[Opening SUPPLIED DATA section]
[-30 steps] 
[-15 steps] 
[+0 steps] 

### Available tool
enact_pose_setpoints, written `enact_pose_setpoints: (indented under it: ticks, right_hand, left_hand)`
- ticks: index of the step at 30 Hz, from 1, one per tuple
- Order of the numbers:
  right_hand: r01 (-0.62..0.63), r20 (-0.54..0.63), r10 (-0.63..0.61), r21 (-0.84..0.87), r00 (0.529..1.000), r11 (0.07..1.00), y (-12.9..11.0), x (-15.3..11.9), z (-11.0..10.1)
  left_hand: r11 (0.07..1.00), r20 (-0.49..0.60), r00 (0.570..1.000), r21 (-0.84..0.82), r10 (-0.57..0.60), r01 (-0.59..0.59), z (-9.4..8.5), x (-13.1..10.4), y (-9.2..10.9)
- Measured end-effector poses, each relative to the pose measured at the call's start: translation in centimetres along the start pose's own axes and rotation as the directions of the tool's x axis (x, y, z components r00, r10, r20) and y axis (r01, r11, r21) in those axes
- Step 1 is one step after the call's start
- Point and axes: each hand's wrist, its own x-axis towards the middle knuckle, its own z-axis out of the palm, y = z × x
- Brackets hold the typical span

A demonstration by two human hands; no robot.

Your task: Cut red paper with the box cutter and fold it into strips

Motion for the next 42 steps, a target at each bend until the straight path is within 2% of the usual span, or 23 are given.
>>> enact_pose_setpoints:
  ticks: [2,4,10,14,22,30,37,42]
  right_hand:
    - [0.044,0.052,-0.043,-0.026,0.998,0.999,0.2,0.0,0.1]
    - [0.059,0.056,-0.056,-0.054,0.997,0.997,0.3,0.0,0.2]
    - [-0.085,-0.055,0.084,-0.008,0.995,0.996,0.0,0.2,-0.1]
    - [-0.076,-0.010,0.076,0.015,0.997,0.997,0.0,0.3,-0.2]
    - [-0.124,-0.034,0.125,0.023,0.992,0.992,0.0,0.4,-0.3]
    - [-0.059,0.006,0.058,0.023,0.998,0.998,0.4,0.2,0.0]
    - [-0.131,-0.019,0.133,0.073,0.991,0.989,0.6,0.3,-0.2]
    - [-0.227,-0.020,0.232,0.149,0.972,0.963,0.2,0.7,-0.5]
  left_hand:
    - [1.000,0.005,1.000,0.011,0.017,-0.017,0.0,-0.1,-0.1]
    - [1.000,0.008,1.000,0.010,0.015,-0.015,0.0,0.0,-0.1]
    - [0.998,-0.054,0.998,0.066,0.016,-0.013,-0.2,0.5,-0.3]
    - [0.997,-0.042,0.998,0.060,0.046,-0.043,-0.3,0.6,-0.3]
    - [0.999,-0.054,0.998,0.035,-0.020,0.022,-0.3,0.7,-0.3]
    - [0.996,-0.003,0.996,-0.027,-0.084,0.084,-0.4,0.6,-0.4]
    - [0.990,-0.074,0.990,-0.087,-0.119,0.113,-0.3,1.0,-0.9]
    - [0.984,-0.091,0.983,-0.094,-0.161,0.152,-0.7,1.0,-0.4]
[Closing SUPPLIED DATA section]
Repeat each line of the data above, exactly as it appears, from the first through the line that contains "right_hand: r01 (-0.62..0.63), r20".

> _WRITTEN RESPONSE_
[-30 steps] 
[-15 steps] 
[+0 steps] 

### Available tool
enact_pose_setpoints, written `enact_pose_setpoints: (indented under it: ticks, right_hand, left_hand)`
- ticks: index of the step at 30 Hz, from 1, one per tuple
- Order of the numbers:
  right_hand: r01 (-0.62..0.63), r20 (-0.54..0.63), r10 (-0.63..0.61), r21 (-0.84..0.87), r00 (0.529..1.000), r11 (0.07..1.00), y (-12.9..11.0), x (-15.3..11.9), z (-11.0..10.1)

Work on this exercise is finished.